(The problem): Restate verbatim the span of lines below between the line with "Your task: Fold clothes" and the line with "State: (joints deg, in", including those two lines, and only that span.

━━━━

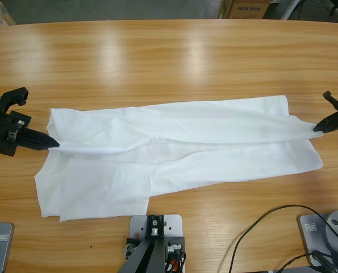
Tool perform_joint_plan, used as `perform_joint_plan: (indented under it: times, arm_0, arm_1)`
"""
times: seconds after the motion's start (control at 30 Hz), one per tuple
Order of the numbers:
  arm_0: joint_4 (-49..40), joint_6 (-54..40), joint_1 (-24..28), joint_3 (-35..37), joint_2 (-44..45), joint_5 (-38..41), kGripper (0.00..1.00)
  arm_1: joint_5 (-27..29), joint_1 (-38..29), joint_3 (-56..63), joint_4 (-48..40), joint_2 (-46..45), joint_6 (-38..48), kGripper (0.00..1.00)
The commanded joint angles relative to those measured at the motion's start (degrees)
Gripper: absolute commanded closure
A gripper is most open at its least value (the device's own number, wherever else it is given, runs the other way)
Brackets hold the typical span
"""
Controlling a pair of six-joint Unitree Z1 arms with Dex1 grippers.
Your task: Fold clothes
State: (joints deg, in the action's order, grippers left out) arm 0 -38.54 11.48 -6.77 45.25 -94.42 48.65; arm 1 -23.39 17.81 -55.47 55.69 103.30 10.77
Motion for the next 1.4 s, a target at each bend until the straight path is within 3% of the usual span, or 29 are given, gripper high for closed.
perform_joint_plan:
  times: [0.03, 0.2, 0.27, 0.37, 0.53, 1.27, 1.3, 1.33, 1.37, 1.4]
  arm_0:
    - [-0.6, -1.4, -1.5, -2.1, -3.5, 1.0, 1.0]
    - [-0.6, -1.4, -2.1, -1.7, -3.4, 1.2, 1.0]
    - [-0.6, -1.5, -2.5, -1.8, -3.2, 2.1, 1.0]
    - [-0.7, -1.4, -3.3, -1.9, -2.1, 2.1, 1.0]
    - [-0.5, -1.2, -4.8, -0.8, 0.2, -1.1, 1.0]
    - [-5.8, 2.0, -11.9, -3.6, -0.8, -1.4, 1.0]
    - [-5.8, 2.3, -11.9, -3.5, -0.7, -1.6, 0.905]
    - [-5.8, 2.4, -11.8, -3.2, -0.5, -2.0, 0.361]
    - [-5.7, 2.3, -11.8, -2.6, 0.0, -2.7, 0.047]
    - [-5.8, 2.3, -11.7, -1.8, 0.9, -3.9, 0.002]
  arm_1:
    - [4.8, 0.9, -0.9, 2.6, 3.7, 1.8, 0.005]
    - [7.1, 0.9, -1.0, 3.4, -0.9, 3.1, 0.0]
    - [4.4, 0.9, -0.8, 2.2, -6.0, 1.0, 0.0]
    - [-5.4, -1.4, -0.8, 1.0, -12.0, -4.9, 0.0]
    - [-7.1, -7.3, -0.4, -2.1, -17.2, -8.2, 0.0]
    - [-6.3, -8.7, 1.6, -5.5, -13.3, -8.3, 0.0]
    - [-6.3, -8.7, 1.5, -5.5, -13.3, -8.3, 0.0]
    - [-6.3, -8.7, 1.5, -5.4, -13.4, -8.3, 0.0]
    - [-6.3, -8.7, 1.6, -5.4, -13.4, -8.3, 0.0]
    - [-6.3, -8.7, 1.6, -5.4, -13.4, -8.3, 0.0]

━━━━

(Response box):
Your task: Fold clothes
State: (joints deg, in the action's order, grippers left out) arm 0 -38.54 11.48 -6.77 45.25 -94.42 48.65; arm 1 -23.39 17.81 -55.47 55.69 103.30 10.77

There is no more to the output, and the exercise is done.